Al principio no nos percatábamos de lo que esto podría significar; pasar hasta ocho horas trabajando frente a un ordenador parecía no tener mayor importancia. Sin embargo, con el tiempo hemos caído en la cuenta de las consecuencias físicas de esta rutina, lo que hace que sea sumamente importante conocer cuál es la correcta postura al usar el ordenador.
Otras dolencias
Por supuesto, el dolor de espalda no es el único problema que genera una mala postura al usar el ordenador. Por ejemplo, malestares como dolores musculares y cefaleas son también ocasionados por adoptar una mala postura. Está claro entonces que si queremos evitar el dolor de espalda y otras complicaciones incluso mayores, es urgente que evaluemos cuanto antes si tenemos una buena o mala postura al usar el ordenador.
Para ello contamos con la opinión de diversos especialistas que han especificado las posiciones correctas para evitar el dolor de espalda debido a la postura al usar el ordenador. Por ejemplo, posturas correctas e incorrectas a la hora de escribir en el teclado, sentarnos en la silla, utilizar el ratón (mouse); incluso indican la distancia y posición correcta en relación a la pantalla. Recordemos que siempre es mejor prevenir antes que encontrarnos curando el dolor de espalda a través de cualquier tratamiento.
Recomendaciones
Algunas recomendaciones para una correcta postura al usar el ordenador se podrían resumir en utilizar buenas prácticas ergonómicas, es decir, buscar que los aparatos que usamos usemos se adapten a nuestras condiciones psicofisiológicas. En este sentido, podemos puntualizar los siguientes aspectos:
- El monitor o pantanlla deberá colocarse al nivel de los ojos (horizontal) o más abajo.

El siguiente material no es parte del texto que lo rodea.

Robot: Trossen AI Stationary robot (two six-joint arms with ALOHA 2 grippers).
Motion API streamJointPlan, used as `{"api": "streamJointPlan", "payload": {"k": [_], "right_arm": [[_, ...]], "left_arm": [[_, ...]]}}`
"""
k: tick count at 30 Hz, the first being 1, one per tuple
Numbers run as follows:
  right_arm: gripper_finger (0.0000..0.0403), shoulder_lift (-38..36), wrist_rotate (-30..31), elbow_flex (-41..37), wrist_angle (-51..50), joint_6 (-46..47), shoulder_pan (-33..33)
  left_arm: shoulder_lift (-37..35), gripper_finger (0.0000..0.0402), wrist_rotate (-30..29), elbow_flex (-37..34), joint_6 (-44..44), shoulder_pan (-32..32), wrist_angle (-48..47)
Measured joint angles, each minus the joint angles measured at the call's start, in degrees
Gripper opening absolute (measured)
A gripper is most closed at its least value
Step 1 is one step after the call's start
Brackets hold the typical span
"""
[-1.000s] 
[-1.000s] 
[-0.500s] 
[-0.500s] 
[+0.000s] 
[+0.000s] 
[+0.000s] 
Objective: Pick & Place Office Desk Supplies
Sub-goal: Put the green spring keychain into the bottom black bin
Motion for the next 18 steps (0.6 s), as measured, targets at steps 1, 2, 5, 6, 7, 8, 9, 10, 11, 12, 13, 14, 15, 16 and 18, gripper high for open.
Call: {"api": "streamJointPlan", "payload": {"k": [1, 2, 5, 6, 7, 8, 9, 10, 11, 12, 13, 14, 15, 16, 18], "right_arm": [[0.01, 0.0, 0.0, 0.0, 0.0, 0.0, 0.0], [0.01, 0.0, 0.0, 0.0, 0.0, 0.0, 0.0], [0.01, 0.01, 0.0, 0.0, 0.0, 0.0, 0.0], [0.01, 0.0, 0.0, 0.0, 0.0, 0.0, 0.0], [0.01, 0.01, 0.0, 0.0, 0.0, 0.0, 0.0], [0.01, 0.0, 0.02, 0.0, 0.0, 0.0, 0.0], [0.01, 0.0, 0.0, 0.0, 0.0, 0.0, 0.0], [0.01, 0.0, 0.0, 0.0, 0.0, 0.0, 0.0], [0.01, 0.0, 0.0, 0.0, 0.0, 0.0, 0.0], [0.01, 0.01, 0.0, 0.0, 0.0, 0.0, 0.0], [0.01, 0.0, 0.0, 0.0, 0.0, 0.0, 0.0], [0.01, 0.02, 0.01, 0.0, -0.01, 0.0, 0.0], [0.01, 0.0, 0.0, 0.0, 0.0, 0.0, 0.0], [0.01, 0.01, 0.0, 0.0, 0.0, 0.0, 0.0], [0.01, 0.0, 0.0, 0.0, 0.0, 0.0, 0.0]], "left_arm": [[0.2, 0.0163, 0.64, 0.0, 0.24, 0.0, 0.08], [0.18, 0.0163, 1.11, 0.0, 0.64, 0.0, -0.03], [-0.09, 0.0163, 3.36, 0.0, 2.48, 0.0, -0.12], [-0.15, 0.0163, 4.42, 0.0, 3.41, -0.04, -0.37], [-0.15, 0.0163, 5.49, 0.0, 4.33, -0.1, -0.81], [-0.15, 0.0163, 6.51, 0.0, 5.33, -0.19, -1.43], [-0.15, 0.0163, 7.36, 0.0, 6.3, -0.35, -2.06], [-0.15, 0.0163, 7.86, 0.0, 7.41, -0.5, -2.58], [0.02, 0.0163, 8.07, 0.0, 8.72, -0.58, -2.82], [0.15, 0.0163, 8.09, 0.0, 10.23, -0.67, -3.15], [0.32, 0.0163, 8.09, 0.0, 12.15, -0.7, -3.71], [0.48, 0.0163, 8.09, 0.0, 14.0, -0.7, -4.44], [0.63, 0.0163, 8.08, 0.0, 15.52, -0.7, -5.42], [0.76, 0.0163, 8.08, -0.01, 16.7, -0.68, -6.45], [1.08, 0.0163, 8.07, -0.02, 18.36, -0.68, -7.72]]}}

- Los hombros deben esta relajados, los codos flojos en ambos lados y formando ángulo de 90°; el antebrazo y la muñeca en línea recta.
- La espalda deberá estar recta y se debe buscar que el respaldar de la silla se acomode a la curvatura de la espalda.
- Si es necesario acercarse a la pantalla, deberá mover todo el cuerpo y no realizar el movimiento solo desde la pelvis. Incluso es más recomendable aumentar el tamaño de la letra.
- Es importante tener un lugar donde colocar los pies por encima del piso para ayudar a la circulación.
Podemos concluir entonces que si el uso del ordenador es parte constante de nuestra rutina, es bueno estar informados y aplicar formas correctas para su uso. El dolor de espalda es un enemigo que debemos combatir y atacar desde todos los flancos posibles, y por supuesto siempre es mejor prevenir antes que iniciar cualquier tipo de tratamiento.